→ YOUR ASSIGNMENT: Go through the entries below. Copy each line in which "written" appears.

[Data records]

=== Section Start ===

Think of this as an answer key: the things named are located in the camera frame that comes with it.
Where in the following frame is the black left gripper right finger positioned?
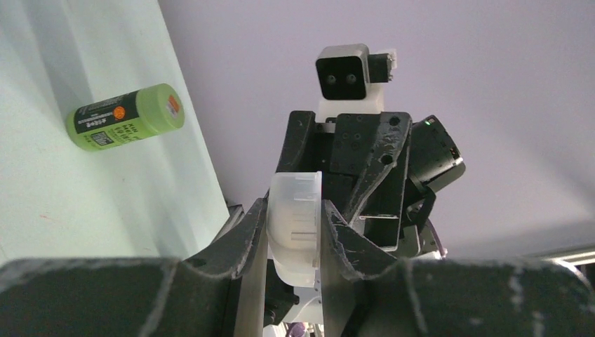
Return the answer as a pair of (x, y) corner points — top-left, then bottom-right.
(321, 201), (594, 336)

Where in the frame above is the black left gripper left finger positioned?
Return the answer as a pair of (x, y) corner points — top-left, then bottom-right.
(1, 199), (267, 336)

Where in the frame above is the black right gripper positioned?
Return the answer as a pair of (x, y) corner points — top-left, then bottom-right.
(275, 110), (412, 251)

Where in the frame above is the green pill bottle black label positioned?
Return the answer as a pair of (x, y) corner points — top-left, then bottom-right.
(65, 84), (185, 152)

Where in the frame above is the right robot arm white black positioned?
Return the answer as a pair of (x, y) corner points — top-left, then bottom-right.
(277, 111), (464, 251)

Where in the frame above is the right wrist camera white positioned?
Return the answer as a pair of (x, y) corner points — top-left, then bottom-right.
(315, 43), (397, 123)

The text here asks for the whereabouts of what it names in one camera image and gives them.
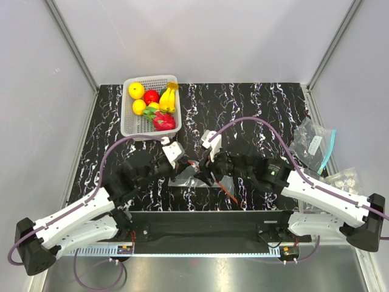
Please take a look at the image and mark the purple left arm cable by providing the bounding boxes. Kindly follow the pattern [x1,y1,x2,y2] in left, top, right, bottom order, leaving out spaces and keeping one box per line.
[6,136,171,265]

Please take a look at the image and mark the yellow orange fruit top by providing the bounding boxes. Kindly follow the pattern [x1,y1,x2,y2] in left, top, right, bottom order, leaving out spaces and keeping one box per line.
[128,82,145,100]

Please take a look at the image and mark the white slotted cable duct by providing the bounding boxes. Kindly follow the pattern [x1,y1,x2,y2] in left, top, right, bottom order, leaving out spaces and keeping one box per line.
[77,245,134,257]

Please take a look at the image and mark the yellow lemon fruit lower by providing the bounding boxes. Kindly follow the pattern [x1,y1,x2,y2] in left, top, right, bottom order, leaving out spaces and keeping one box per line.
[132,99,146,116]

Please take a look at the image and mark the red apple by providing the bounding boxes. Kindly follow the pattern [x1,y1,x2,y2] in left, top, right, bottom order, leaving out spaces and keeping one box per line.
[143,89,160,105]

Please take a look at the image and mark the yellow banana bunch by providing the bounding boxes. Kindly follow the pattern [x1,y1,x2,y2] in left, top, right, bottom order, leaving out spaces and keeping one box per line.
[159,82,179,114]

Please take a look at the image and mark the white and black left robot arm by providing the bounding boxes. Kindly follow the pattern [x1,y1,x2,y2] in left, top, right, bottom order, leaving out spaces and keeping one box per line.
[15,151,189,276]

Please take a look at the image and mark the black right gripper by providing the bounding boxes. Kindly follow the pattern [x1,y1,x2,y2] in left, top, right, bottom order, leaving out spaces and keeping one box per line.
[193,143,253,187]

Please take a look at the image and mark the clear bag with blue zipper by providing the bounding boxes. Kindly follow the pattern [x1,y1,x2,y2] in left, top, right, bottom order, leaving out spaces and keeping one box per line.
[289,117,337,175]

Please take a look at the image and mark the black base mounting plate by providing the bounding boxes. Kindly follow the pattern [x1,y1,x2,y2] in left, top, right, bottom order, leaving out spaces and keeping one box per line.
[111,210,312,255]

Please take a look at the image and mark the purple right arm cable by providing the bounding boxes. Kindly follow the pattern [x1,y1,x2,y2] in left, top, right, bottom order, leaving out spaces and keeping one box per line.
[209,116,389,223]

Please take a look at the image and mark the small yellow fruit middle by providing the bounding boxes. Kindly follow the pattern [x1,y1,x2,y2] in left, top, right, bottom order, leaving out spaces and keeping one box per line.
[148,102,160,110]

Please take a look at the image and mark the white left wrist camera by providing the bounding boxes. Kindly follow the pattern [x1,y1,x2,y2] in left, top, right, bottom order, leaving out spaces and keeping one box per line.
[161,137,185,169]

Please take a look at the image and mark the black marble pattern mat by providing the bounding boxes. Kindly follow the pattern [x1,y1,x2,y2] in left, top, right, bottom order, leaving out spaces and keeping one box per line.
[67,83,309,211]

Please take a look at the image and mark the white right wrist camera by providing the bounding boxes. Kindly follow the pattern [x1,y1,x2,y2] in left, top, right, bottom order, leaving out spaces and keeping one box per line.
[201,130,222,162]

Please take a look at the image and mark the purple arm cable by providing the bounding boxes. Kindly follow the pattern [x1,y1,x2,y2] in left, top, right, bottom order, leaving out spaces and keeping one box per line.
[6,136,171,265]
[209,116,389,223]

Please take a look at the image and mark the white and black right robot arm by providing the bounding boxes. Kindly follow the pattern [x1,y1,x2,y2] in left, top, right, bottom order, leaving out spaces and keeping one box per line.
[195,151,385,252]

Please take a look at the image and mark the purple floor cable loop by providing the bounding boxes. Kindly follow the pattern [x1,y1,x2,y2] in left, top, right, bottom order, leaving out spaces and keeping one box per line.
[72,249,127,290]

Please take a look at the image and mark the pink dragon fruit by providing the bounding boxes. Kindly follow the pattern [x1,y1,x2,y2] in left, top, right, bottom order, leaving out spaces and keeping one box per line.
[143,106,176,131]

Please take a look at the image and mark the white plastic perforated basket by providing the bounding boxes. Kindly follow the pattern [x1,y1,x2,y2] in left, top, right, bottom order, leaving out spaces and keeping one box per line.
[120,75,182,139]

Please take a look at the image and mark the clear bag of round items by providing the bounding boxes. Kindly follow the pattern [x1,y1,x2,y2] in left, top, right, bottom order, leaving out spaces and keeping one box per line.
[320,167,364,195]

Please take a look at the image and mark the clear bag with orange zipper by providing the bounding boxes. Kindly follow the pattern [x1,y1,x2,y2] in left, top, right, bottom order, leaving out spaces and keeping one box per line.
[168,161,238,204]

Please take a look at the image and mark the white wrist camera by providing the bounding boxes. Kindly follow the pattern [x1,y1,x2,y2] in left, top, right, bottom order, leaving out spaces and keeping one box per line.
[201,130,222,162]
[161,137,185,169]

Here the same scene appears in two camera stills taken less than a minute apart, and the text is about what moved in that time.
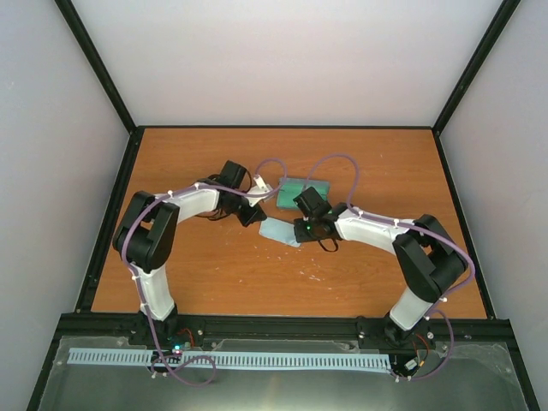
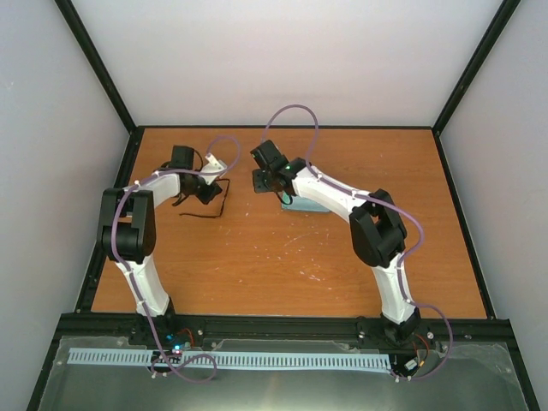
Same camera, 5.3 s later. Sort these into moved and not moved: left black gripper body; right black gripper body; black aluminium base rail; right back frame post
Moved: left black gripper body; right black gripper body
Not moved: black aluminium base rail; right back frame post
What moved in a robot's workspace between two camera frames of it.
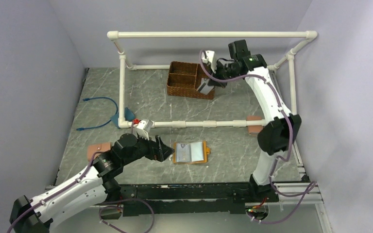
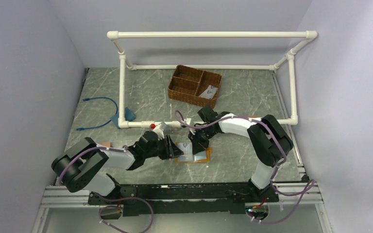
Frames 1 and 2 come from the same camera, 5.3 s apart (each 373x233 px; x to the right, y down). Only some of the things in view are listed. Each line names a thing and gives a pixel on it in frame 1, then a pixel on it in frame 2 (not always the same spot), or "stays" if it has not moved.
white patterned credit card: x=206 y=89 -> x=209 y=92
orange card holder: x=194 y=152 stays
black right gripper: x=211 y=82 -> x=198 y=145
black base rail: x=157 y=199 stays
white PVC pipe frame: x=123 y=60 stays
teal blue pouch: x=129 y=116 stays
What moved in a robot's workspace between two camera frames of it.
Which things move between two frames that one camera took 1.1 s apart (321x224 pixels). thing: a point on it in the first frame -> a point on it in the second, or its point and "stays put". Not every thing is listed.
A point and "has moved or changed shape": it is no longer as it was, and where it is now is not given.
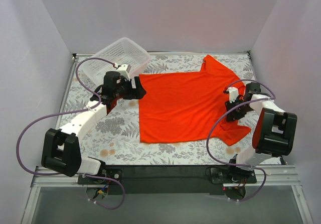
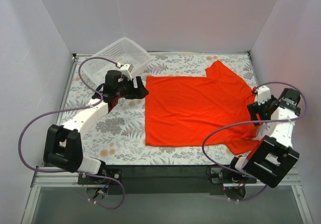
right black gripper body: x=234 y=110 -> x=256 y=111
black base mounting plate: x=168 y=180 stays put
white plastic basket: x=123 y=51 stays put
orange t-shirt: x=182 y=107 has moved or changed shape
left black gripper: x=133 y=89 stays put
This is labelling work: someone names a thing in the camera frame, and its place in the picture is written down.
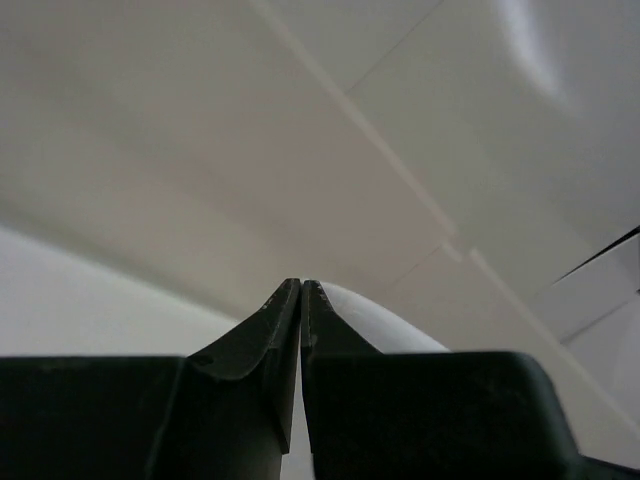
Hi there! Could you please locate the white tank top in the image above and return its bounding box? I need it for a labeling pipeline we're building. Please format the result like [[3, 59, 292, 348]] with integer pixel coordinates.
[[280, 282, 448, 480]]

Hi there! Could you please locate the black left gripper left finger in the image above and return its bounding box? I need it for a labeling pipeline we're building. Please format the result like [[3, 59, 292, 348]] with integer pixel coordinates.
[[1, 279, 300, 479]]

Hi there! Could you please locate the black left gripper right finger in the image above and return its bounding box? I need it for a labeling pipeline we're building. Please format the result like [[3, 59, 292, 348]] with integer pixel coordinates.
[[301, 280, 639, 479]]

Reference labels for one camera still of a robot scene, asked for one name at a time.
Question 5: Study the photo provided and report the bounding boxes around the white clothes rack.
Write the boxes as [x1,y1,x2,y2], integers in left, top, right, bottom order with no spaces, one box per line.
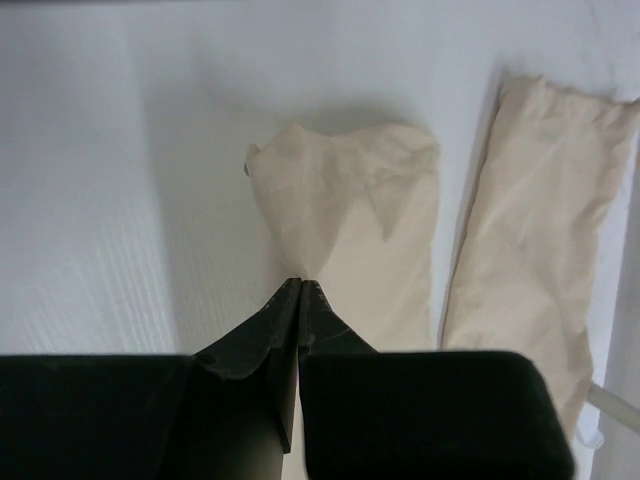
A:
[576,383,639,450]

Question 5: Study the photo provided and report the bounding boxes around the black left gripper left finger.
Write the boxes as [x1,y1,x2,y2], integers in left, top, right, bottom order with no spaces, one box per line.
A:
[1,279,301,479]

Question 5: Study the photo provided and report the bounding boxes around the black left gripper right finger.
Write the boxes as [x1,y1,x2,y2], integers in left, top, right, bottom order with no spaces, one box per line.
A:
[298,281,575,479]

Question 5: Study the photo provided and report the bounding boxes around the beige trousers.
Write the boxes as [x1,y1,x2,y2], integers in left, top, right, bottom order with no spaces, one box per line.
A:
[245,77,639,437]

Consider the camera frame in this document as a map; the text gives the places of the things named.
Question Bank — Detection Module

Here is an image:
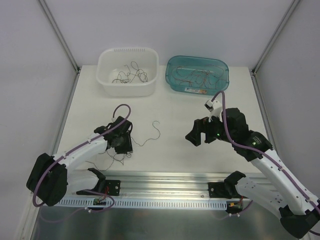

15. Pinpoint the aluminium mounting rail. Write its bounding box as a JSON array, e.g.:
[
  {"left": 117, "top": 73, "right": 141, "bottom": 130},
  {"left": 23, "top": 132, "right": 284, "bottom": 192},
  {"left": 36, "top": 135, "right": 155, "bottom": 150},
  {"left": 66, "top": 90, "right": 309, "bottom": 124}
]
[{"left": 64, "top": 169, "right": 273, "bottom": 202}]

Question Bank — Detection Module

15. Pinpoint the brown wire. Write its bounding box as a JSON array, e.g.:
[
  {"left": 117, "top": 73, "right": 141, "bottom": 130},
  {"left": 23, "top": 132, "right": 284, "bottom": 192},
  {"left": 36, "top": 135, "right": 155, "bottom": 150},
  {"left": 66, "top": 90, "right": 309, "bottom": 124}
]
[{"left": 168, "top": 63, "right": 230, "bottom": 91}]

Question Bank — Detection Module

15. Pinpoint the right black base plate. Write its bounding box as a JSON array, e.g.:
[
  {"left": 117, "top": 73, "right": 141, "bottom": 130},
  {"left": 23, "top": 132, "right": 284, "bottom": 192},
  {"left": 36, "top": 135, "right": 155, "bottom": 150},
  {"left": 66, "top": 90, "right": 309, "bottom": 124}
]
[{"left": 207, "top": 182, "right": 249, "bottom": 200}]

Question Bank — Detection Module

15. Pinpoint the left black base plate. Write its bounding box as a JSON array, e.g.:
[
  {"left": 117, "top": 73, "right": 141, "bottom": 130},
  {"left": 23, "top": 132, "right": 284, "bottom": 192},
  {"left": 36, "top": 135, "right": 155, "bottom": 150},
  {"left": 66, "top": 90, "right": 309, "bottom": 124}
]
[{"left": 75, "top": 179, "right": 121, "bottom": 196}]

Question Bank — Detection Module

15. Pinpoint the right aluminium frame post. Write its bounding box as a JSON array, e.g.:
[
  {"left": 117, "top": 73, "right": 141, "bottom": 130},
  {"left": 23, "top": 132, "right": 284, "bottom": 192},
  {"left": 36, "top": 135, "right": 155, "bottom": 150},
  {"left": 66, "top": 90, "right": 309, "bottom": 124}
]
[{"left": 251, "top": 0, "right": 302, "bottom": 75}]

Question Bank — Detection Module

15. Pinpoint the aluminium frame post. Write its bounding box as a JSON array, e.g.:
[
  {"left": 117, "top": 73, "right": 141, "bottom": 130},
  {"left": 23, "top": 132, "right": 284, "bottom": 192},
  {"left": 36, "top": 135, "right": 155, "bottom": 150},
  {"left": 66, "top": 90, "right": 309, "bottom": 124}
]
[
  {"left": 251, "top": 0, "right": 302, "bottom": 75},
  {"left": 37, "top": 0, "right": 81, "bottom": 73}
]

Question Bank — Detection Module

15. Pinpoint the white plastic tub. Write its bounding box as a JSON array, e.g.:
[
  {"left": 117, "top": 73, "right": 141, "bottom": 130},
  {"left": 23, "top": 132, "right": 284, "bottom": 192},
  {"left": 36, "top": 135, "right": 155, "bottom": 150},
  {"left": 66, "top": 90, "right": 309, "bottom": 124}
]
[{"left": 95, "top": 47, "right": 160, "bottom": 98}]

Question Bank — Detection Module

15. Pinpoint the label sticker on bin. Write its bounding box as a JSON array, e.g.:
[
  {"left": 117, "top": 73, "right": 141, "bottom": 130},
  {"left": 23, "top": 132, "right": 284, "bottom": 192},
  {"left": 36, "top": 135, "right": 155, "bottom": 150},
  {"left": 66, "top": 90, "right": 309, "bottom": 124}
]
[{"left": 184, "top": 87, "right": 207, "bottom": 95}]

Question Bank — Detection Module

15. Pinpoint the teal transparent plastic bin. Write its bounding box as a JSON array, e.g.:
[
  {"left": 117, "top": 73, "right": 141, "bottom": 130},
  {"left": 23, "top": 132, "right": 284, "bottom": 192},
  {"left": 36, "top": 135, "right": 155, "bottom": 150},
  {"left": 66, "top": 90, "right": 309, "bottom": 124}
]
[{"left": 165, "top": 55, "right": 230, "bottom": 96}]

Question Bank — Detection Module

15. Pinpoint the black wire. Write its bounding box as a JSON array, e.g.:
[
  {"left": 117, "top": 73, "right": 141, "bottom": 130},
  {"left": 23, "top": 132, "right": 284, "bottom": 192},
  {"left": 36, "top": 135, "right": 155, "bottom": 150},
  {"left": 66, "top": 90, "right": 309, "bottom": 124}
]
[
  {"left": 86, "top": 120, "right": 161, "bottom": 172},
  {"left": 111, "top": 61, "right": 149, "bottom": 85}
]

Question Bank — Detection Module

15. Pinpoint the left aluminium frame post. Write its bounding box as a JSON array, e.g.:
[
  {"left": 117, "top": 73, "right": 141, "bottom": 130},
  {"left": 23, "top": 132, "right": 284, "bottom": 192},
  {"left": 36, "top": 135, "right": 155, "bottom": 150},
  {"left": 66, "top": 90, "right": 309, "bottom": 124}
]
[{"left": 37, "top": 0, "right": 81, "bottom": 73}]

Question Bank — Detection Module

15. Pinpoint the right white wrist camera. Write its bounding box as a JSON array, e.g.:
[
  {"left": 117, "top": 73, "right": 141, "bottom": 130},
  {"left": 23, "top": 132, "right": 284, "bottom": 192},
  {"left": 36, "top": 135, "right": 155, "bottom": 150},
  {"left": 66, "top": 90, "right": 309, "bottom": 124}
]
[{"left": 204, "top": 99, "right": 223, "bottom": 123}]

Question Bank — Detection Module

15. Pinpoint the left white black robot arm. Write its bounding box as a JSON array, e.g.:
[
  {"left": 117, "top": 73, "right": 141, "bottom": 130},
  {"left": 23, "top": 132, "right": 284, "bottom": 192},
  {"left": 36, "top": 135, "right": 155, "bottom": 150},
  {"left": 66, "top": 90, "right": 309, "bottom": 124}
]
[{"left": 26, "top": 116, "right": 133, "bottom": 207}]

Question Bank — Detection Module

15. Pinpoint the white slotted cable duct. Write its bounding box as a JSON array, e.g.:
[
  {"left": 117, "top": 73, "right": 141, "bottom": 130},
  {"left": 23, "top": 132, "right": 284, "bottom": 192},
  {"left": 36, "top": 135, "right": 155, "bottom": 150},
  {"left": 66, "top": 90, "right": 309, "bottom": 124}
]
[{"left": 56, "top": 197, "right": 227, "bottom": 211}]

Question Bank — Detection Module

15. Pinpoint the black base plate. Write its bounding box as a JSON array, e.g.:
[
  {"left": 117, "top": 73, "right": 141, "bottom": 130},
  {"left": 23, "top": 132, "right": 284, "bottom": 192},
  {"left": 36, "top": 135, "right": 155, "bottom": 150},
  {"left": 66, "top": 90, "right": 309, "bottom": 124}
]
[
  {"left": 207, "top": 182, "right": 249, "bottom": 200},
  {"left": 75, "top": 179, "right": 121, "bottom": 196}
]

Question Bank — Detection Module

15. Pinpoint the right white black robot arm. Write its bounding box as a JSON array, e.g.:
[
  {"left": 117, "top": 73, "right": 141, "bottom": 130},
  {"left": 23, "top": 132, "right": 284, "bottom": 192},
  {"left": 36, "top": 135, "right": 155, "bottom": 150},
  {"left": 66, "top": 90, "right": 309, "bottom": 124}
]
[{"left": 185, "top": 108, "right": 320, "bottom": 239}]

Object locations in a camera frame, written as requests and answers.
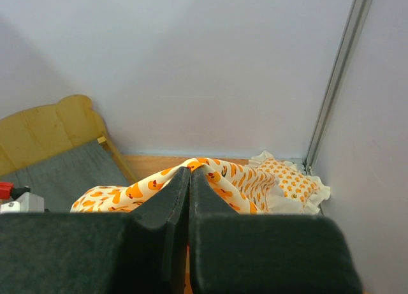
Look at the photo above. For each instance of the duck print small pillow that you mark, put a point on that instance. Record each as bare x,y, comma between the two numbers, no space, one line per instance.
294,192

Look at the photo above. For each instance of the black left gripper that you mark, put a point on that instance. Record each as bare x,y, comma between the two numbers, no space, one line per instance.
19,199

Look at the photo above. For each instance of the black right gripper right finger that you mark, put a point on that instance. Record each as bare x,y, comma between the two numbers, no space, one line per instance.
246,253

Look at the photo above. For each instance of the duck print bed cover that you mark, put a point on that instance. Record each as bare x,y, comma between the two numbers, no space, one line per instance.
210,185

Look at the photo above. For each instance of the wooden pet bed frame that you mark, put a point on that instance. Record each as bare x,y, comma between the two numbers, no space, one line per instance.
60,151

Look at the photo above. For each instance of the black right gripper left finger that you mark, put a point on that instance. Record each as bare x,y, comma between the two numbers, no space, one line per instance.
67,253

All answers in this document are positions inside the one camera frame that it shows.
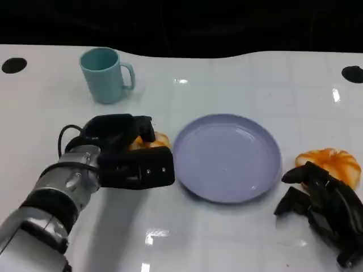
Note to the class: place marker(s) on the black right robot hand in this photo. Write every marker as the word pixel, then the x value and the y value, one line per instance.
pixel 337 209

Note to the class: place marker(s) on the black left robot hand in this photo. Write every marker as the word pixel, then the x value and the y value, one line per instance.
pixel 136 167

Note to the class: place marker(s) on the orange and white toy bread roll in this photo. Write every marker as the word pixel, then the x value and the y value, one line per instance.
pixel 162 140
pixel 329 161

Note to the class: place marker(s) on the lilac plate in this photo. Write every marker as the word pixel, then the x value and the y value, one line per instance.
pixel 227 158

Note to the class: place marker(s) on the pale green mug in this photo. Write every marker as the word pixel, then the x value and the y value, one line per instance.
pixel 103 79

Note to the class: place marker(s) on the black curtain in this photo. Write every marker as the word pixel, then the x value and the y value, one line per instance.
pixel 181 22

=== Section End ===

→ FINAL ANSWER:
This is labelling work: someone names a thing in the camera frame, and its place in the picture is written down.
Object locations in a camera frame, written as requests and answers.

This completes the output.